My fave Uncle played hockey into his early 80's, finally giving it up around Covid times. After giving it up, he seemed to go downhill fairly quickly. The importance of that weekly stint of being on the ice and in the changeroom / bar with some good buds having a few laughs is immeasurable. I'm kinda awaiting an any-day-now text from his family as he's literally on his deathbed right now.

I played goal for about 40 years, from as a kid on the frozen lake out my back door to an adult in bottom-of-the-barrel rec leagues, but I finally gave up playing goal a couple of years ago. But no way am I going to give up playing hockey if I can do anything about it. This year has been a write off due to suffering a hockey related injury in January (one which has caused some nerve damage that I'm very slowly recovering from). Once I get over the physical/mental recovery, I hope to be back playing maybe by next winter season. I really miss just being out on the ice and the lol's with the boys. I doubt my body will allow me to do it to my 80s like my Uncle did, but we'll see what happens.

Ghockey4life,imo,gogogo!G


Great post to read man! Sounds like you're in a really good place to tackle this next stage of your life, have no doubt you'll smash it!

Big <3


Great post man, very well written, I enjoyed the read.

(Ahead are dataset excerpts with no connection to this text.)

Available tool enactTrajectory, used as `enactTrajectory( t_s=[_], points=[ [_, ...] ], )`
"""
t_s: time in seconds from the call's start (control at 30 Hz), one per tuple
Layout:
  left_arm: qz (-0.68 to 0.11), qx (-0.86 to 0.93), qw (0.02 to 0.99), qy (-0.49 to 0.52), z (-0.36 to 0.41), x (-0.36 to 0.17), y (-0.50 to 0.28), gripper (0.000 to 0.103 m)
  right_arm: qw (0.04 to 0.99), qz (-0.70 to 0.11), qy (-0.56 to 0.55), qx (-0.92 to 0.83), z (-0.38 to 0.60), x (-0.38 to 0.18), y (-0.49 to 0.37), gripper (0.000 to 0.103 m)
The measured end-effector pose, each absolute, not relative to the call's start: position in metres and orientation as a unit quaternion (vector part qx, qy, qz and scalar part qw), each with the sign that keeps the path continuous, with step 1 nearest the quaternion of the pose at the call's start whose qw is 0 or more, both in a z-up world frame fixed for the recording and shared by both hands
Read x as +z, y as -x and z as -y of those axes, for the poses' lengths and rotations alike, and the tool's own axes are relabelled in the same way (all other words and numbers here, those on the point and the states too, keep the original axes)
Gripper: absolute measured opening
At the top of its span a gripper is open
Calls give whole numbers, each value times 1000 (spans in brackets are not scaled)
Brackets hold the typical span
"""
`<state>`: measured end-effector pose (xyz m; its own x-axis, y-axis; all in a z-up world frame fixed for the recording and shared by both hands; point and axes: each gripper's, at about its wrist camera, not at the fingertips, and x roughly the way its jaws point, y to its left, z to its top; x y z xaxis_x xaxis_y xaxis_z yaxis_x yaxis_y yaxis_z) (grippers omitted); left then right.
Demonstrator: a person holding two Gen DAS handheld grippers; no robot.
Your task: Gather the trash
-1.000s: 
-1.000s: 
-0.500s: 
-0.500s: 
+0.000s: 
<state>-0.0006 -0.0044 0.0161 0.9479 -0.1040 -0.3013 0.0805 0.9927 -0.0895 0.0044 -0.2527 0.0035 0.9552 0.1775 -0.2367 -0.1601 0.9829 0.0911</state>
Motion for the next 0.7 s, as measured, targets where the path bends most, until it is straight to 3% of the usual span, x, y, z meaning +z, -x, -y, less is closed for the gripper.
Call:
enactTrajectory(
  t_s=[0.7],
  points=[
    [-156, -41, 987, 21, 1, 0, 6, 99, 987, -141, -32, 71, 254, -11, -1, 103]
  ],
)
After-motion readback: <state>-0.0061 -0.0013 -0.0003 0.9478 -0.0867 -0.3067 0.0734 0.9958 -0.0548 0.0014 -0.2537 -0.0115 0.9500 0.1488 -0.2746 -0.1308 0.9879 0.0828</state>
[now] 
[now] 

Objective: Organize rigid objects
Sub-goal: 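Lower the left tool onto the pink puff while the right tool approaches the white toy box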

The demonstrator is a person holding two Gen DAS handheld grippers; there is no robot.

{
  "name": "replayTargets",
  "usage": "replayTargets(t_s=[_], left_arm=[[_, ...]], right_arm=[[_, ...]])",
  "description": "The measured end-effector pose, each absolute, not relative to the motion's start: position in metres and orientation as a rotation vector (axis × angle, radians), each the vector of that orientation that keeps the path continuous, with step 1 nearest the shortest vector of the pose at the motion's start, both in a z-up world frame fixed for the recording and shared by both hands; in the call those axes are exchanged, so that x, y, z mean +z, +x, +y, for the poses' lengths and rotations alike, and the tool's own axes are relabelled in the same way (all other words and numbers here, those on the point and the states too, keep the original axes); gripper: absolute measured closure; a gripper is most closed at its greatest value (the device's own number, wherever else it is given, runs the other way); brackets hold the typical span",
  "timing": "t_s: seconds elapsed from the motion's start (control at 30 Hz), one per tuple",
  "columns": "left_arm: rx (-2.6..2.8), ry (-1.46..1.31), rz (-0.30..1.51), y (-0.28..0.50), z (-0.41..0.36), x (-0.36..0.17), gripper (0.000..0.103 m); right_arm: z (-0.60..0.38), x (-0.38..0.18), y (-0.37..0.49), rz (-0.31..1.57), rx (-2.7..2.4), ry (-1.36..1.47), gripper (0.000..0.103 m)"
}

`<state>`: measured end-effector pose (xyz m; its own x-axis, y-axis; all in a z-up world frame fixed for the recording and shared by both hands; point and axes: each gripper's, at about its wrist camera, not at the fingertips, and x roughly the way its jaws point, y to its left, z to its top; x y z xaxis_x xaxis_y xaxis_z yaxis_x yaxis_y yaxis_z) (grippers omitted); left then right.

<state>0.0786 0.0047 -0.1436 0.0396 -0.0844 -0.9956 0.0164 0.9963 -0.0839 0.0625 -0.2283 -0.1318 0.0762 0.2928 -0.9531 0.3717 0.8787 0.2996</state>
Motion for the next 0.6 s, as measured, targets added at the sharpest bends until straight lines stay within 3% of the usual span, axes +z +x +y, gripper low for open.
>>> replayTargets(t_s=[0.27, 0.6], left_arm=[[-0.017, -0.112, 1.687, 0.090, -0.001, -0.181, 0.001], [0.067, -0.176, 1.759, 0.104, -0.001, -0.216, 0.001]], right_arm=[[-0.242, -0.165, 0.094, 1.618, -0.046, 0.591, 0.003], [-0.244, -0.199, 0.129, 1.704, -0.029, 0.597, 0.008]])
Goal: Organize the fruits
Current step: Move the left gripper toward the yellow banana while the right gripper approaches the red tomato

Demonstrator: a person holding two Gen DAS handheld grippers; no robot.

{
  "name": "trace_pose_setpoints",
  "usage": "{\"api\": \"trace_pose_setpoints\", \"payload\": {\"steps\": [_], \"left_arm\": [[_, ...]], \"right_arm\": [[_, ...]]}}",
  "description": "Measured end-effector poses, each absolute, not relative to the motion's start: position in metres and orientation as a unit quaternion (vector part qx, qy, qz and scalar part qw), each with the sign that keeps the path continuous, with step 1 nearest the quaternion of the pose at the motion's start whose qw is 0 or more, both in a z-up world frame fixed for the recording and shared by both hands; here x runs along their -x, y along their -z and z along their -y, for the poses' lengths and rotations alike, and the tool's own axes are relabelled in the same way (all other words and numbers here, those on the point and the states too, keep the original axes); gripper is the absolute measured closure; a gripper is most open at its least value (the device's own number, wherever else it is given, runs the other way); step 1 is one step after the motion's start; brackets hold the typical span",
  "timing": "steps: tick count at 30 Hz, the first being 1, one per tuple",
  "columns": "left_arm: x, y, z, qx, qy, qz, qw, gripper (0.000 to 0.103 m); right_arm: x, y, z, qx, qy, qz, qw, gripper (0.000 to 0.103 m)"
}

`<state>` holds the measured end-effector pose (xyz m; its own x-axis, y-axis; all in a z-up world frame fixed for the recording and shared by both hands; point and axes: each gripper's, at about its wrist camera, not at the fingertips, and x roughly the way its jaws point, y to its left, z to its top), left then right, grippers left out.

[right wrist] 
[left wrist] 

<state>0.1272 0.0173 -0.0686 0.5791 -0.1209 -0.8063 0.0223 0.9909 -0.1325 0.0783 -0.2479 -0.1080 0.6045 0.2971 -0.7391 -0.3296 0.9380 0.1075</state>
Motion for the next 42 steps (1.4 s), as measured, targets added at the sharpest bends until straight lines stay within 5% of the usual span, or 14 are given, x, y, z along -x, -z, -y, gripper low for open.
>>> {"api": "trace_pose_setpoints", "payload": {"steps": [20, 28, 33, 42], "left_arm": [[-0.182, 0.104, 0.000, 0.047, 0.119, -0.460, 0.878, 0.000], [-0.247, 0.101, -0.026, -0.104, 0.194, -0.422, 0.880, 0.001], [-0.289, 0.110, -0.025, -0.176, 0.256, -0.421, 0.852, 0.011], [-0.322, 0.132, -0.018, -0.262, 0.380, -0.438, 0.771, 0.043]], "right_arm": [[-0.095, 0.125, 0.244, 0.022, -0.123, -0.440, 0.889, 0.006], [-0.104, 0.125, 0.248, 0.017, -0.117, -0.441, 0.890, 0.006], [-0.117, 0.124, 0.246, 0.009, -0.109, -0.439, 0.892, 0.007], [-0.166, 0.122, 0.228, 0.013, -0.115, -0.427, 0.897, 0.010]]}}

Can relate to a lot of what you talk about as a serious-amateur football (soccer) player myself. The feeling you get of belonging to a team of any kind is much necessary in life, and especially in the kind of job we do (many hours in front of a PC with no sunlight and no other social interaction than some random anon guy wishing you and your family die of cancer cuz you 3 outered him).

The issue I encountered with playing poker + a sport on the side, was that a lot of the frustration I had from poker (and other areas of life) got released at the pitch leading to a toxic behavior and slowly making me become "that guy" that would lose his **** all the time and ruin it for everybody by starting a fight or annoying the **** out of the ref.

I still believe some kind of roughness is needed when playing any kind of amateur sport (especially a contact one) where there's a prize to be won (even if it's a plastic trophy made in China), but I took it too far and had to slowly withdraw from competitive games because it was also hurting my poker as it took a big chunk of my competitive energy and peace of mind.

Guess that's on me though and it probably comes from the fact that I would've loved to play pro footy but was never good enough, so I'm trying to prove myself worth it or something like that, and a myriad of other reasons, most people should not only be fine, but get an immense benefit from doing some kind of sport along with poker.